• [The problem] A faithful copy is needed. Set down all of the data below exactly.

• [Data excerpt]
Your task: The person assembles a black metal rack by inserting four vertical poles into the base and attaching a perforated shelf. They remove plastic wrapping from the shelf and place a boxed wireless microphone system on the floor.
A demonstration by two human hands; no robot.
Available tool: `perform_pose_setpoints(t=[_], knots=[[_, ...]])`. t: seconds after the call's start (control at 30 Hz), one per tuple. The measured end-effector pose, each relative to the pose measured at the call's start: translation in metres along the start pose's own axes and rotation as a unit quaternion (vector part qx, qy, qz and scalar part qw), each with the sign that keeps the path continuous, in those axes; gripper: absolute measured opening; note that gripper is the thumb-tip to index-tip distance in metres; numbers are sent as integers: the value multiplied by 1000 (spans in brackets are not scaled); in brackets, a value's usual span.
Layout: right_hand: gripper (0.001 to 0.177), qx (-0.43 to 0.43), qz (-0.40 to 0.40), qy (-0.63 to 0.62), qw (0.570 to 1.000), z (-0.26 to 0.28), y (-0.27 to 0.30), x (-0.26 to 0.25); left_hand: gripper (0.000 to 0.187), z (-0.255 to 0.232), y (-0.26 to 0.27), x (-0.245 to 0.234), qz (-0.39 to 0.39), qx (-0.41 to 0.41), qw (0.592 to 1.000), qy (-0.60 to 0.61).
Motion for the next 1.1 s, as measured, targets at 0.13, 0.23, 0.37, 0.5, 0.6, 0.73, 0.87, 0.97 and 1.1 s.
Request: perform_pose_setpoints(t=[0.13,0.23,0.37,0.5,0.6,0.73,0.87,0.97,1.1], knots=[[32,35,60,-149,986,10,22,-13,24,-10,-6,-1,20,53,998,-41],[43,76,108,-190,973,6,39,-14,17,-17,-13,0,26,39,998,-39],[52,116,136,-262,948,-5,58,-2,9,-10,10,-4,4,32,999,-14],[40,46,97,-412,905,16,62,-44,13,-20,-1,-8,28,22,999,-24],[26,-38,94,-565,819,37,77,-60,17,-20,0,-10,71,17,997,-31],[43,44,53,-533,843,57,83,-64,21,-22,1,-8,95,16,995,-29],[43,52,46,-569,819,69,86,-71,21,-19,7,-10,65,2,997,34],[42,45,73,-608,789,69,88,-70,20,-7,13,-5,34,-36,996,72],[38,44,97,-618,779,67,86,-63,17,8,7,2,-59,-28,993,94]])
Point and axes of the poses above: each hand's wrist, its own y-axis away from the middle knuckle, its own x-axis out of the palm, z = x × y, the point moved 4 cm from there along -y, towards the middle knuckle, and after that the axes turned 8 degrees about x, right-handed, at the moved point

• [Your solution]
Your task: The person assembles a black metal rack by inserting four vertical poles into the base and attaching a perforated shelf. They remove plastic wrapping from the shelf and place a boxed wireless microphone system on the floor.
A demonstration by two human hands; no robot.
Available tool: `perform_pose_setpoints(t=[_], knots=[[_, ...]])`. t: seconds after the call's start (control at 30 Hz), one per tuple. The measured end-effector pose, each relative to the pose measured at the call's start: translation in metres along the start pose's own axes and rotation as a unit quaternion (vector part qx, qy, qz and scalar part qw), each with the sign that keeps the path continuous, in those axes; gripper: absolute measured opening; note that gripper is the thumb-tip to index-tip distance in metres; numbers are sent as integers: the value multiplied by 1000 (spans in brackets are not scaled); in brackets, a value's usual span.
Layout: right_hand: gripper (0.001 to 0.177), qx (-0.43 to 0.43), qz (-0.40 to 0.40), qy (-0.63 to 0.62), qw (0.570 to 1.000), z (-0.26 to 0.28), y (-0.27 to 0.30), x (-0.26 to 0.25); left_hand: gripper (0.000 to 0.187), z (-0.255 to 0.232), y (-0.26 to 0.27), x (-0.245 to 0.234), qz (-0.39 to 0.39), qx (-0.41 to 0.41), qw (0.592 to 1.000), qy (-0.60 to 0.61).
Motion for the next 1.1 s, as measured, targets at 0.13, 0.23, 0.37, 0.5, 0.6, 0.73, 0.87, 0.97 and 1.1 s.
Request: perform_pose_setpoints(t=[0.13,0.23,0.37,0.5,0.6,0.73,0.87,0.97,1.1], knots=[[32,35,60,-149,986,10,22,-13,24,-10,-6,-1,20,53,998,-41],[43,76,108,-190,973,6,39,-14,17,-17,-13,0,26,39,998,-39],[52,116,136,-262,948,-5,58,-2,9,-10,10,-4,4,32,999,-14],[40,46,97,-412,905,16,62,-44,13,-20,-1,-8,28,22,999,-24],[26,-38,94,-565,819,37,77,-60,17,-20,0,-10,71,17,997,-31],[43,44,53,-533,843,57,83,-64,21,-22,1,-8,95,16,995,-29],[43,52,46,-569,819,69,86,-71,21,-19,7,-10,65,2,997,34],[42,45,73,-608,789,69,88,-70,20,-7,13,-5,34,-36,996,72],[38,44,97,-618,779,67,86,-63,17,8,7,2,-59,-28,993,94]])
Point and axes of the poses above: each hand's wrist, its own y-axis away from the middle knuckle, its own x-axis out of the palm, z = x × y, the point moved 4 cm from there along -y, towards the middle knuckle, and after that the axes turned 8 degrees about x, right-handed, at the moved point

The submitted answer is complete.